== WORK TO COMPLETE ==
Find the line containing "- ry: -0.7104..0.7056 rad" in the listing below. Repeat it exactly, along with each following line up to and including the one containing "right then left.".
[Opening SUPPLIED DATA section]
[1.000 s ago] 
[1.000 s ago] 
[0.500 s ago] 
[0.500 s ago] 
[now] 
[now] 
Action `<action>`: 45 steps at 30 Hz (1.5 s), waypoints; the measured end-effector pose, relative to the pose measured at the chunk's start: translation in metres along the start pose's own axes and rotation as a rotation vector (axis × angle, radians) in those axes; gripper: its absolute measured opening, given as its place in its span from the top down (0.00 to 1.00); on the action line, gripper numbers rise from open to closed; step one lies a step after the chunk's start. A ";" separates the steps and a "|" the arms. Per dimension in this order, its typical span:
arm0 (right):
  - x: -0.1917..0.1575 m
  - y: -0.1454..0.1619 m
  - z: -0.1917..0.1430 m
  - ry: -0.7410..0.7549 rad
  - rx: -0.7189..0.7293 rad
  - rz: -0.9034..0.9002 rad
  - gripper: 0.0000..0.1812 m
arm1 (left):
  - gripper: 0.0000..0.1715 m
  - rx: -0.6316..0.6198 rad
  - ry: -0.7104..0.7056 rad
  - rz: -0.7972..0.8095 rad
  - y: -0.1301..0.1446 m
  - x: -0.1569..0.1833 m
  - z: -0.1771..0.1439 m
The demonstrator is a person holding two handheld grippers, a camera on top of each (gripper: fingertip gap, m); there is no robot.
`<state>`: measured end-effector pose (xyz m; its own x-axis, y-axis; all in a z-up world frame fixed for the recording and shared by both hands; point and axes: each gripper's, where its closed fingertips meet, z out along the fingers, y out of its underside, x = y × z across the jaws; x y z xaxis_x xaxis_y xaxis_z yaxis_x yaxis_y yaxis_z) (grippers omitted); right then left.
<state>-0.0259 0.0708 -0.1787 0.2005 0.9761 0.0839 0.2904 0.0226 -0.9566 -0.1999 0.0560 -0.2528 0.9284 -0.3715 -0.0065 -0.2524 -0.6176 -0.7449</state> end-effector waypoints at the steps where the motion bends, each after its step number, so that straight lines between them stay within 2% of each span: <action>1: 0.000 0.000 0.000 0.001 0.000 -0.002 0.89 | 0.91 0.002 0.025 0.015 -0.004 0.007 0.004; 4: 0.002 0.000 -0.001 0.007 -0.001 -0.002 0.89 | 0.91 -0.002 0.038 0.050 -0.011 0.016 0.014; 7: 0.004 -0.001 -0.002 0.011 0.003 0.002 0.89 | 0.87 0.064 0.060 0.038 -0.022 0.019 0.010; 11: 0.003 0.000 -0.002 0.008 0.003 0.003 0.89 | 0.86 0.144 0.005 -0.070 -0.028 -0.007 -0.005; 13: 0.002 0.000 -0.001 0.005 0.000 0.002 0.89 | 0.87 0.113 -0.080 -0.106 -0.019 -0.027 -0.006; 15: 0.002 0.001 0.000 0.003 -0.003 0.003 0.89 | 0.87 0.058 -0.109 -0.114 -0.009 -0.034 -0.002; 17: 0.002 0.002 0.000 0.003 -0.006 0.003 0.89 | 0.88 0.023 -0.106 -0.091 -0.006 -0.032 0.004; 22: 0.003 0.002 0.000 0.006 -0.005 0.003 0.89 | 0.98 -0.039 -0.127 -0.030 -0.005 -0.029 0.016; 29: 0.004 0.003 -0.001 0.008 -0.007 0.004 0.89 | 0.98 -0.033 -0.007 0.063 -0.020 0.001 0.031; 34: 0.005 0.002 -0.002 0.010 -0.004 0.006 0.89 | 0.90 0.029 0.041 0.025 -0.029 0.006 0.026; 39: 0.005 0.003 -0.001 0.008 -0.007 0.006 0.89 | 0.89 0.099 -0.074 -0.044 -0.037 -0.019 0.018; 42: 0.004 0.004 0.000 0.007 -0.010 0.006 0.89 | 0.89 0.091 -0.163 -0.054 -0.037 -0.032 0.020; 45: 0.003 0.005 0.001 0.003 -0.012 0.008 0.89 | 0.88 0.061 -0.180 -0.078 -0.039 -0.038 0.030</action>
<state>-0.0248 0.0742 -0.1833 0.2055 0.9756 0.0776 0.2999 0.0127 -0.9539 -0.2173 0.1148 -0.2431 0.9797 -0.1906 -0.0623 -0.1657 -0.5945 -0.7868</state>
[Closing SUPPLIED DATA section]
== EXERCISE ANSWER ==
  - ry: -0.7104..0.7056 rad
  - rz: -0.7972..0.8095 rad
  - y: -0.1301..0.1446 m
  - x: -0.1569..0.1833 m
  - z: -0.1771..0.1439 m
The demonstrator is a person holding two handheld grippers, a camera on top of each (gripper: fingertip gap, m); there is no robot.
`<state>`: measured end-effector pose (xyz m; its own x-axis, y-axis; all in a z-up world frame fixed for the recording and shared by both hands; point and axes: each gripper's, where its closed fingertips meet, z out along the fingers, y out of its underside, x = y × z across the jaws; x y z xaxis_x xaxis_y xaxis_z yaxis_x yaxis_y yaxis_z) (grippers omitted); right then left.

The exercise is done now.